All five still deny any involvement and were convicted despite there being little physical evidence and no eyewitnesses placing them at the scene.

Instead, the case, which remained unsolved until a federal/local task force was formed in 1995, was built on interviews with hundreds of other witnesses as well as testimony from jailhouse informants.

Witnesses who spoke with The Star said much of the pressure to lie came from Dave True, now a retired agent from the Bureau of Alcohol, Tobacco, Firearms and Explosives, which was assisting the investigation.

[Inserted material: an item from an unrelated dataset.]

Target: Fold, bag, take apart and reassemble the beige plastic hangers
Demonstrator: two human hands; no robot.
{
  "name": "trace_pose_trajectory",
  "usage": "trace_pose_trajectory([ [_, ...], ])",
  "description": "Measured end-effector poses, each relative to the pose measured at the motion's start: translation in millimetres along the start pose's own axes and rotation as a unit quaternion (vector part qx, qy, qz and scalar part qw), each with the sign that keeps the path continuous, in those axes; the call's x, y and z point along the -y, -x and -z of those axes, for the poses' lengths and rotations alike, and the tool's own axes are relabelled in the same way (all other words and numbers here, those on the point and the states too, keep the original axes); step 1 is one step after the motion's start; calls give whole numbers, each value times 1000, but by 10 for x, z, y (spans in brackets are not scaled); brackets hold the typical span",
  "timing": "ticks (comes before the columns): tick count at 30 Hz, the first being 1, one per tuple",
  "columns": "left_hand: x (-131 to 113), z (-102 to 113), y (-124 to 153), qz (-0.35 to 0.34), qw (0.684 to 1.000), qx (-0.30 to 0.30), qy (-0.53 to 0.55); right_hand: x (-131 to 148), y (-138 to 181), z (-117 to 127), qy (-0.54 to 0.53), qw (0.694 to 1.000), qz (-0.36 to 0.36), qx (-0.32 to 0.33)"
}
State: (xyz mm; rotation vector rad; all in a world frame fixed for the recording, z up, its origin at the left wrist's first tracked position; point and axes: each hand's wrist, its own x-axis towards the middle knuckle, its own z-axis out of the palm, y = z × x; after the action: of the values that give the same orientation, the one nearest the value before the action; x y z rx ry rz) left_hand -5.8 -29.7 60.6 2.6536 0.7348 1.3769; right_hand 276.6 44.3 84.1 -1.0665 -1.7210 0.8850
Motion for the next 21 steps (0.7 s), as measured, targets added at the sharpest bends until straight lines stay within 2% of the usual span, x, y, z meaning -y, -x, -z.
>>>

Two witnesses said True offered them reward money for their testimony, knowing they were vulnerable or addicted to drugs. Others said True told them he would do anything to solve the case before his retirement.

True told The Star last year that he hadn’t coerced or intimidated any witnesses. He declined to comment on the latest allegations and ATF spokesman Mike Schmitz said he didn’t believe True would use such tactics.

Many of the hundreds of people interviewed by ATF said they weren’t pressured, with witness Kathie Marburger saying that "anyone who said True coerced them is lying. Dave True was never like that."

Pete Lobdell, a former ATF agent who worked with True on the case, said claims of intimidation are "ridiculous" and noted that witnesses were asked on the stand if they had been coerced and none said they had.

While some of the witnesses now claiming intimidation have criminal records or other problems with their credibility, the prosecution’s witness list isn’t completely innocent, either.

The Star said 24 of the 59 witnesses for the prosecution had a total of 76 felony convictions for assault, drug sales, fraud, sexual assault, manslaughter and other serious crimes. Many shared in the $50,000 reward.

Defense attorneys often complained during the trial about prosecution witnesses being pressured and that some of them said before the trial they feared retribution if they changed their testimony.

"There is nothing much in life that is a certainty, but in my mind it is a certainty that they are not guilty," said defense attorney Will Bunch.

The defendants have exhausted all of their appeals in the case. But the Association in Defence of the Wrongly Convicted in Toronto, Canada, is reviewing the case and could provide expertise in the future.

And the American Bar Association adopted an ethics rule in February requiring prosecutors to investigate further when "new, credible and material evidence" of possible innocence surfaces after a conviction.